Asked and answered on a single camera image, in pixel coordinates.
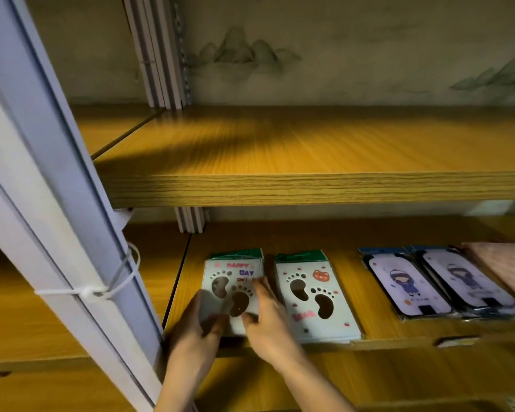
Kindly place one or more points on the person's left hand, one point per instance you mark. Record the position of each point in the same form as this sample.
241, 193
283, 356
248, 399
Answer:
189, 338

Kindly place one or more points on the purple cartoon figure packet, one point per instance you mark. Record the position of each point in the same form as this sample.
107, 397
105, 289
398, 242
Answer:
405, 287
467, 278

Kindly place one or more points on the shelf edge price label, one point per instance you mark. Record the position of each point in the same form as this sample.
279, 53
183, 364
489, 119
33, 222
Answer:
457, 341

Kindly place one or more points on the pink packet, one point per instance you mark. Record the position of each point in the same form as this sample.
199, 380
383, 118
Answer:
506, 265

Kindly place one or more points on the white footprint card packet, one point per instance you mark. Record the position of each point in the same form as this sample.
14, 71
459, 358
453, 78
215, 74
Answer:
236, 276
317, 304

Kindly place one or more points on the person's left forearm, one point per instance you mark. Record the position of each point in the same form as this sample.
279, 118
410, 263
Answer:
182, 392

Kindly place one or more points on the person's right forearm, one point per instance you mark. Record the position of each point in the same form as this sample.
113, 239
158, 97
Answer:
317, 390

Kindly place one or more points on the person's right thumb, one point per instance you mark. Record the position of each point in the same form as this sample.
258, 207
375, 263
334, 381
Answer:
249, 323

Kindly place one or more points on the person's left thumb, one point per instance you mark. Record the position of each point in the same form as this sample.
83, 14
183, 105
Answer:
218, 326

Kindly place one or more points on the white shelf bracket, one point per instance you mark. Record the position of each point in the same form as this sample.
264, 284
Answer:
502, 207

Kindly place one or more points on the white metal shelf upright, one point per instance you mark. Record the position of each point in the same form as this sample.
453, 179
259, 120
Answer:
47, 175

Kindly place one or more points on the white zip tie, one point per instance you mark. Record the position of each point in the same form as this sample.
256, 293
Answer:
111, 285

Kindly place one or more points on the person's right hand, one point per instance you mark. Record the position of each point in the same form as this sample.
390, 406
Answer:
272, 334

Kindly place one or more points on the white slotted rack post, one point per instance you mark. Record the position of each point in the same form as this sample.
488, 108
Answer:
163, 51

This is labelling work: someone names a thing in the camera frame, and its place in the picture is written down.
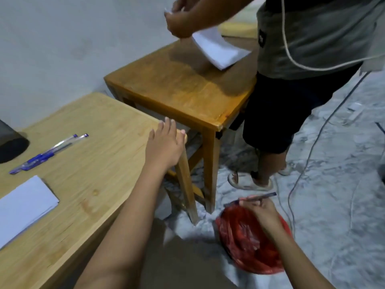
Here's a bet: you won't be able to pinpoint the person's left forearm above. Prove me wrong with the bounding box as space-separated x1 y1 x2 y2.
74 162 175 289

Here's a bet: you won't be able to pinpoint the white sandal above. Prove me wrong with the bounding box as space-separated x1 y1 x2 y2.
278 163 294 177
228 171 274 192

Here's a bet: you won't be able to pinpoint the light wooden table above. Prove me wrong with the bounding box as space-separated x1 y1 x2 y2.
0 93 200 289

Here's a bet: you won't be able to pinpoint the white paper stack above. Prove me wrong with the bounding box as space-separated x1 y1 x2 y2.
0 175 60 249

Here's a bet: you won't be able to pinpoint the person's right hand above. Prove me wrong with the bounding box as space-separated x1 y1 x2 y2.
239 197 286 240

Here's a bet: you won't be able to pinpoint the dark pen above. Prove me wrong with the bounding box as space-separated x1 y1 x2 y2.
223 192 277 207

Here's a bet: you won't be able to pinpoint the white floor debris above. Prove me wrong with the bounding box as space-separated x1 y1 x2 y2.
346 102 367 125

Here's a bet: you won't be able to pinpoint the black rounded object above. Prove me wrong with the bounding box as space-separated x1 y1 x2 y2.
0 119 30 164

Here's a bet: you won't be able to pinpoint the brown wooden stool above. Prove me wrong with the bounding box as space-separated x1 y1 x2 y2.
104 36 260 215

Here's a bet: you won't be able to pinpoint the round wooden stool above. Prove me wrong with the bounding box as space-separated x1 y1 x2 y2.
218 21 259 39

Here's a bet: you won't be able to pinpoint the black cable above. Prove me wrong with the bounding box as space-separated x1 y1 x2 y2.
287 72 371 238

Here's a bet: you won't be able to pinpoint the red plastic bag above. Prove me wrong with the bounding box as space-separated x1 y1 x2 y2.
215 205 294 275

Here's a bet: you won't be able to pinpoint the folded white paper sheets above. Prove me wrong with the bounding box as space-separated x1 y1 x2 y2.
191 26 252 71

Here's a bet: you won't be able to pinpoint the person's right forearm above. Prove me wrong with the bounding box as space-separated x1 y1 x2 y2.
270 229 335 289

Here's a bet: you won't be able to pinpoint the white cable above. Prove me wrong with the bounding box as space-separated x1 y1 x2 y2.
280 0 385 71

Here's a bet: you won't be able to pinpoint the person's left hand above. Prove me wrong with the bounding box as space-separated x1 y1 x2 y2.
144 117 188 175

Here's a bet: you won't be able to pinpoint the blue pen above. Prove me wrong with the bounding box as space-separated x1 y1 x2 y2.
22 134 89 171
9 134 78 175

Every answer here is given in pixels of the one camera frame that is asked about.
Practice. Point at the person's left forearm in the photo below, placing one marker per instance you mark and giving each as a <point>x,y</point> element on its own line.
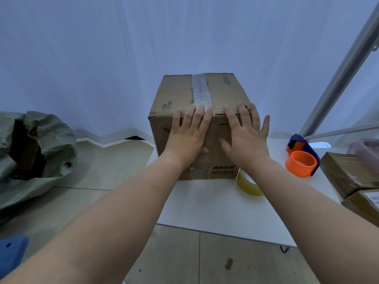
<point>97,224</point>

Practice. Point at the person's right little finger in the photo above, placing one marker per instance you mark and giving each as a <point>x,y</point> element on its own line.
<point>265,125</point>

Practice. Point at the person's right hand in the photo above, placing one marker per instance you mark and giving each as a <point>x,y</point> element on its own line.
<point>247,144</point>

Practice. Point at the grey-green woven sack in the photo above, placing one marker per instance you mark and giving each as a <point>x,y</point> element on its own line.
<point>35,156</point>

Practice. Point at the large brown cardboard box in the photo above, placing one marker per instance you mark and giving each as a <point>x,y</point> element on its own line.
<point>195,94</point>

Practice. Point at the person's left hand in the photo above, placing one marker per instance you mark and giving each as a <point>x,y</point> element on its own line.
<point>186,141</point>

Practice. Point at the person's right middle finger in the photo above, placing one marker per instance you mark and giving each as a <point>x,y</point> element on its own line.
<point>244,115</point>

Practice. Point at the blue plastic object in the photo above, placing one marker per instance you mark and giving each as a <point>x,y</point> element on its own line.
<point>11,252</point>

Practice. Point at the yellow packing tape roll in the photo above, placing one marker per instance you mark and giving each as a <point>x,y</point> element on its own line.
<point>248,183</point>

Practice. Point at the person's left middle finger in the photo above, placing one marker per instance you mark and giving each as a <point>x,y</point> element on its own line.
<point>197,118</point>

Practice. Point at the cardboard parcel with white label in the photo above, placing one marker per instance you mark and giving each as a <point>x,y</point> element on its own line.
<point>362,205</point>

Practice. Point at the orange and blue tape dispenser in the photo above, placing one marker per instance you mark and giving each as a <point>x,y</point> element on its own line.
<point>302,158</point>

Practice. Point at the small tape-wrapped cardboard parcel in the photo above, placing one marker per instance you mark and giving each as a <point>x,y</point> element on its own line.
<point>346,171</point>

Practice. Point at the person's right thumb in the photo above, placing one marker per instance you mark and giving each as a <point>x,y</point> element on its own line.
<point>226,147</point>

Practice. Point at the person's right forearm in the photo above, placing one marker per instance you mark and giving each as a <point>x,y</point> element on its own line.
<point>322,227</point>

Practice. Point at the person's left little finger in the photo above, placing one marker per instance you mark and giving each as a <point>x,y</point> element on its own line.
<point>176,118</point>

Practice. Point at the grey metal window frame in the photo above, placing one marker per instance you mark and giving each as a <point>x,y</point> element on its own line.
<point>340,82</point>

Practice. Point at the person's left thumb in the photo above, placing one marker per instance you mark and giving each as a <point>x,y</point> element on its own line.
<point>204,150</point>

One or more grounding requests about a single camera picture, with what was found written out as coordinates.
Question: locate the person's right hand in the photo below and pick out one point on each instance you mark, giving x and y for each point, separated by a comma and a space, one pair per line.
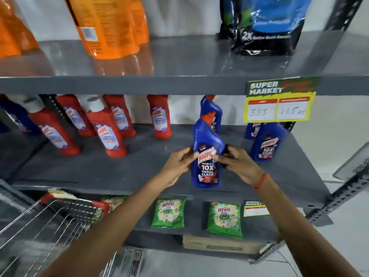
240, 165

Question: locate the large yellow green price tag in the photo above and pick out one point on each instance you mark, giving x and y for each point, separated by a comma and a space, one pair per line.
278, 105

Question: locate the person's left thumb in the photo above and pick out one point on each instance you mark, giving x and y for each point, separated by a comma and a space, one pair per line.
190, 159

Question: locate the blue and black refill pouch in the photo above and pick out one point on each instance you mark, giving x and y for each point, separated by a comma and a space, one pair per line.
227, 17
271, 25

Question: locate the person's right forearm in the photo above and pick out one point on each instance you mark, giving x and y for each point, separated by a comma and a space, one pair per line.
302, 227

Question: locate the blue toilet cleaner bottle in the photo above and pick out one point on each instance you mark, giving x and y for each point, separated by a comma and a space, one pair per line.
17, 115
206, 135
269, 144
252, 131
212, 108

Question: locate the grey metal shelf panel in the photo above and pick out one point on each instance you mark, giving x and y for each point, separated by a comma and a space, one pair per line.
353, 164

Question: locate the green detergent packet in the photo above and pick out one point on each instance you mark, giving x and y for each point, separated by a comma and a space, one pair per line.
115, 202
224, 220
168, 213

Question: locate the orange refill pouch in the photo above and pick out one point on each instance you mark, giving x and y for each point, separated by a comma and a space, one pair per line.
14, 28
106, 25
141, 20

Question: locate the red cleaner bottle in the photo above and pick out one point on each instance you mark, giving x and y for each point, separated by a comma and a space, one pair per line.
107, 132
160, 118
75, 116
54, 135
120, 115

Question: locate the person's left forearm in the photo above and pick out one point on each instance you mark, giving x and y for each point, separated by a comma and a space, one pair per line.
109, 227

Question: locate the grey metal shelf rack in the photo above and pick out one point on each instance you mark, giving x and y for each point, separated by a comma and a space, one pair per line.
178, 63

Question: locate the small yellow green price tag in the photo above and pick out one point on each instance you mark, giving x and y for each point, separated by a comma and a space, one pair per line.
255, 209

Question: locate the person's right thumb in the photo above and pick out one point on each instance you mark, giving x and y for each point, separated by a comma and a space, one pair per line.
221, 160

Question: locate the red wrist thread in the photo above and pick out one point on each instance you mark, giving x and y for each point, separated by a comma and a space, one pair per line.
261, 181

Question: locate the brown cardboard box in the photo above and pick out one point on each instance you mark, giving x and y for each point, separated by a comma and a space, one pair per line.
219, 244

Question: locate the person's left hand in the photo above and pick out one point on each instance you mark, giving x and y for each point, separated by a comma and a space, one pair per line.
175, 167

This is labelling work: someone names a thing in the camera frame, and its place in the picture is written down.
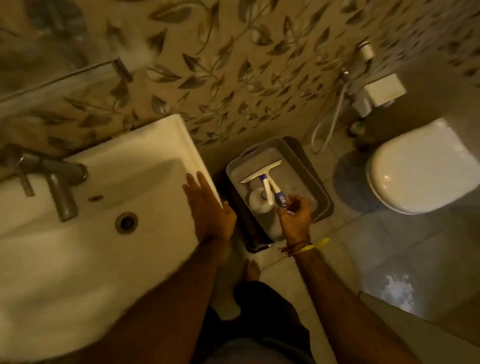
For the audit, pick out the person's right hand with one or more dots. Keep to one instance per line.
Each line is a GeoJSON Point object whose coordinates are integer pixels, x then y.
{"type": "Point", "coordinates": [298, 223]}

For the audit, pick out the person's left hand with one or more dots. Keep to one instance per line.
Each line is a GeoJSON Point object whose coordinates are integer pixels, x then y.
{"type": "Point", "coordinates": [210, 213]}

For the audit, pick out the white spray bottle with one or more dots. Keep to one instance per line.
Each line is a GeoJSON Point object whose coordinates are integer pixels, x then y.
{"type": "Point", "coordinates": [260, 200]}

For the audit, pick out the person's right forearm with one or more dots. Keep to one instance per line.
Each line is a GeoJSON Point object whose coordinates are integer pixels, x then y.
{"type": "Point", "coordinates": [337, 307]}

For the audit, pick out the person's left forearm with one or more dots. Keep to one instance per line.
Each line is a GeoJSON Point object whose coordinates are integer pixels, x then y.
{"type": "Point", "coordinates": [161, 300]}

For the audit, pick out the person's bare foot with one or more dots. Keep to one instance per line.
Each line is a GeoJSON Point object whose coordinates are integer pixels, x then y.
{"type": "Point", "coordinates": [251, 270]}

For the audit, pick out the person's dark clothing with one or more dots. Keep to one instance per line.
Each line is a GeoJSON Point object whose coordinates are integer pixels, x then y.
{"type": "Point", "coordinates": [262, 318]}

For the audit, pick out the yellow wristband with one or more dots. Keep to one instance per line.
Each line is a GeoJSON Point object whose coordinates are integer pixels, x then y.
{"type": "Point", "coordinates": [315, 245]}

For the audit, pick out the grey plastic basket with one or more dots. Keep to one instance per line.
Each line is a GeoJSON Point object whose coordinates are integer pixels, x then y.
{"type": "Point", "coordinates": [296, 161]}

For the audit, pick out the metal sink drain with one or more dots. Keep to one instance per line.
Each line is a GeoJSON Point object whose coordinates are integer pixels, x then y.
{"type": "Point", "coordinates": [126, 223]}

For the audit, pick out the white ceramic sink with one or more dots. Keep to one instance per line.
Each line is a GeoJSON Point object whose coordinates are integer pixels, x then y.
{"type": "Point", "coordinates": [93, 262]}

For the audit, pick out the white toilet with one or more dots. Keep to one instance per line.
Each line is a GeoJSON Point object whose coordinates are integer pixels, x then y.
{"type": "Point", "coordinates": [423, 168]}

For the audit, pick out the metal sink faucet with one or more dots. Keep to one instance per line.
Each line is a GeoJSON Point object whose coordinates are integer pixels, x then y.
{"type": "Point", "coordinates": [62, 191]}

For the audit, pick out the white bidet hand sprayer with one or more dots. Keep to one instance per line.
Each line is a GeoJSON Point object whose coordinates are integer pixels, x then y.
{"type": "Point", "coordinates": [366, 50]}

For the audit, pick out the glass wall shelf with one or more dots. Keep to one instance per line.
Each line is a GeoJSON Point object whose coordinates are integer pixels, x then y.
{"type": "Point", "coordinates": [48, 56]}

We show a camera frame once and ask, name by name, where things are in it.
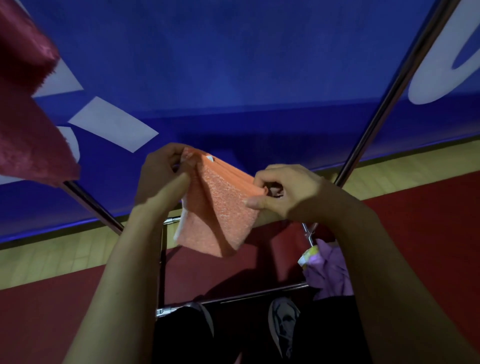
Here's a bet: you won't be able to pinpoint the person's right hand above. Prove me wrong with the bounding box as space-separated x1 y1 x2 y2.
242 163 340 226

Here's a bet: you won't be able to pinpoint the person's left hand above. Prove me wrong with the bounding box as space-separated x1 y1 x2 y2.
133 142 193 217

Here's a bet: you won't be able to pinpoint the yellow white cloth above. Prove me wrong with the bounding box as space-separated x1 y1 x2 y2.
297 245 320 268

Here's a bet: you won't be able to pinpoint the orange patterned towel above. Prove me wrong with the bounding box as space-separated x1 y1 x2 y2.
173 146 269 259

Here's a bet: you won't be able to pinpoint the purple towel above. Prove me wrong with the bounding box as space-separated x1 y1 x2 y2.
302 238 356 302

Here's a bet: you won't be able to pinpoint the pink towel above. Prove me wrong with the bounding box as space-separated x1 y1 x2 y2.
0 0 82 188

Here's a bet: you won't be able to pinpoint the metal drying rack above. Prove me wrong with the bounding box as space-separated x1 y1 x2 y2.
59 0 463 319

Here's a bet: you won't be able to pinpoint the person's left forearm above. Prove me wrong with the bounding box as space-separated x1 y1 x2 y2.
63 204 170 364

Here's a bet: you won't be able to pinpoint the person's right forearm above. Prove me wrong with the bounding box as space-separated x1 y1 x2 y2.
324 193 480 364

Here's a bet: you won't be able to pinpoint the person's right grey shoe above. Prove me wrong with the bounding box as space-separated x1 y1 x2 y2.
267 297 301 359

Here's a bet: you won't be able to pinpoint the person's grey shoe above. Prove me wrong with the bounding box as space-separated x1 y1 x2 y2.
267 297 301 359
185 301 215 338

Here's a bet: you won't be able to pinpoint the person's left grey shoe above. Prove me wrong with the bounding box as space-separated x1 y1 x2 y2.
185 301 215 338

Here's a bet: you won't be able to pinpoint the person's black trousers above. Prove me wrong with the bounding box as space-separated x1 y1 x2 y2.
151 290 372 364

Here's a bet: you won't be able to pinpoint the blue banner with white print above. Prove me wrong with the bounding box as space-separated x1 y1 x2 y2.
0 0 480 245

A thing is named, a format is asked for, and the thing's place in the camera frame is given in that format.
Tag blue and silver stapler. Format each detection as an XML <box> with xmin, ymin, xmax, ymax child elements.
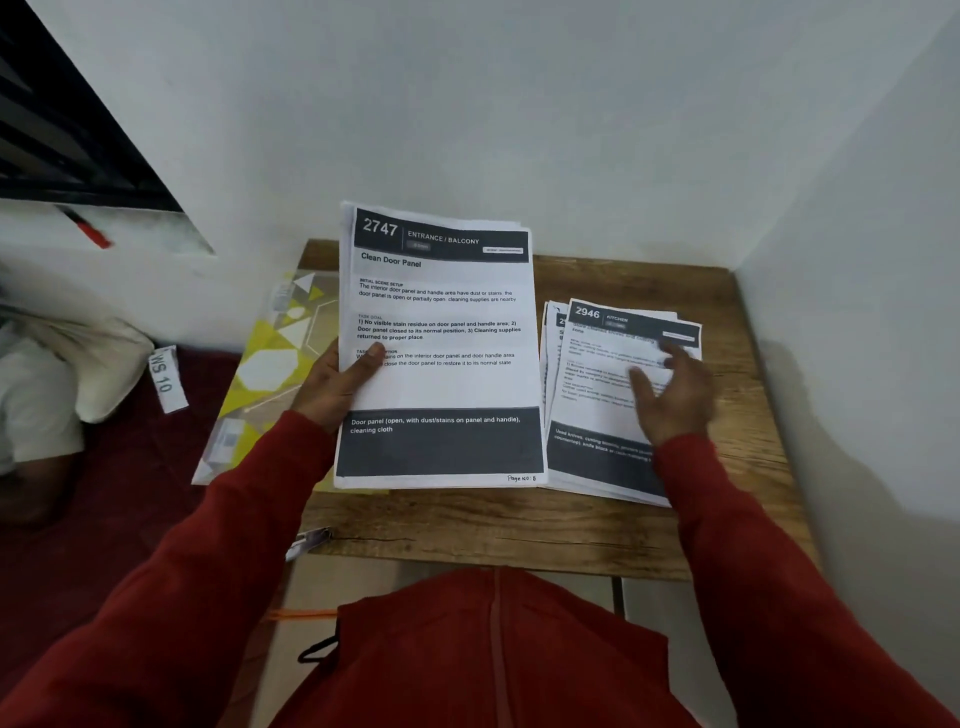
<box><xmin>283</xmin><ymin>526</ymin><xmax>335</xmax><ymax>564</ymax></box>

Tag maroon bed mattress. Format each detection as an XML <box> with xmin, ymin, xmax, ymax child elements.
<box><xmin>0</xmin><ymin>346</ymin><xmax>286</xmax><ymax>699</ymax></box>

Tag person's right hand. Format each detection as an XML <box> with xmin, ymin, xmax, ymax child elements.
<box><xmin>628</xmin><ymin>341</ymin><xmax>718</xmax><ymax>449</ymax></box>

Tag person's right forearm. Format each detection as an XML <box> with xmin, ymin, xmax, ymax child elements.
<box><xmin>652</xmin><ymin>433</ymin><xmax>960</xmax><ymax>728</ymax></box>

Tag person's left hand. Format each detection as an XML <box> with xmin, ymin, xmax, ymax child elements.
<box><xmin>290</xmin><ymin>338</ymin><xmax>388</xmax><ymax>435</ymax></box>

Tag white paper label tag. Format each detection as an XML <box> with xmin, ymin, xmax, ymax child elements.
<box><xmin>147</xmin><ymin>344</ymin><xmax>190</xmax><ymax>415</ymax></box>

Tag dark louvred window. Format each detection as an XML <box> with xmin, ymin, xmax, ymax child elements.
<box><xmin>0</xmin><ymin>0</ymin><xmax>184</xmax><ymax>214</ymax></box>

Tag stack of printed sheets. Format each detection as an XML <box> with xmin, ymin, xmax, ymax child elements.
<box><xmin>333</xmin><ymin>200</ymin><xmax>547</xmax><ymax>491</ymax></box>

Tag sorted pile with dark headers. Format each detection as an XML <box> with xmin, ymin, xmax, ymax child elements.
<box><xmin>545</xmin><ymin>297</ymin><xmax>704</xmax><ymax>508</ymax></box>

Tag person's left forearm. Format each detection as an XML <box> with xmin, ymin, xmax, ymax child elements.
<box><xmin>0</xmin><ymin>410</ymin><xmax>339</xmax><ymax>728</ymax></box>

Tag yellow patterned plastic folder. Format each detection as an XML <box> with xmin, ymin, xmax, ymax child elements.
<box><xmin>191</xmin><ymin>271</ymin><xmax>391</xmax><ymax>495</ymax></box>

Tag red marker on sill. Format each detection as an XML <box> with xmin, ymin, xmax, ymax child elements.
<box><xmin>59</xmin><ymin>207</ymin><xmax>114</xmax><ymax>250</ymax></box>

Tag white pillow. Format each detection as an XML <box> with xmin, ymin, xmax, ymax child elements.
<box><xmin>0</xmin><ymin>299</ymin><xmax>157</xmax><ymax>425</ymax></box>

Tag person's red jacket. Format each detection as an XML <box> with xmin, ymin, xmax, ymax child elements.
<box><xmin>269</xmin><ymin>566</ymin><xmax>703</xmax><ymax>728</ymax></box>

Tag small pile of printed sheets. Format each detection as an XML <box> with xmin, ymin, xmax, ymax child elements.
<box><xmin>538</xmin><ymin>299</ymin><xmax>680</xmax><ymax>500</ymax></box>

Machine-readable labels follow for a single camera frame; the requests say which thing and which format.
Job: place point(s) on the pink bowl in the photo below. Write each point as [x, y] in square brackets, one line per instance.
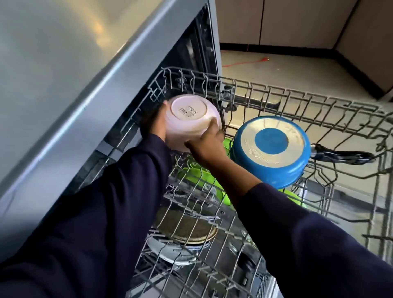
[190, 122]

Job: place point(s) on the tan speckled plate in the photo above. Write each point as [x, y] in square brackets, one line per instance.
[184, 227]

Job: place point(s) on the person's right hand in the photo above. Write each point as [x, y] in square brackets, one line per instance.
[208, 147]

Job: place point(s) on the cream round plate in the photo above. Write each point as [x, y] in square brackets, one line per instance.
[172, 254]

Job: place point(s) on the silver dishwasher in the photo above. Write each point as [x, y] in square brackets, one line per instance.
[61, 92]

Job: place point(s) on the person's right forearm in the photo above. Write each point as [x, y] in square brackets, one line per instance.
[307, 245]

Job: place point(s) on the person's left forearm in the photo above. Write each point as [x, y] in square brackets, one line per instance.
[92, 230]

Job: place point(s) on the blue saucepan with black handle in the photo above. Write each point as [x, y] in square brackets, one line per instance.
[270, 153]

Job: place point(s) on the person's left hand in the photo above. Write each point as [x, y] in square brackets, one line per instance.
[153, 122]

■ ■ ■ ■

__EXERCISE AIM__: Tell how many lines of the data include the word "printed", and nothing else.

__RESULT FOR THIS TASK__: 2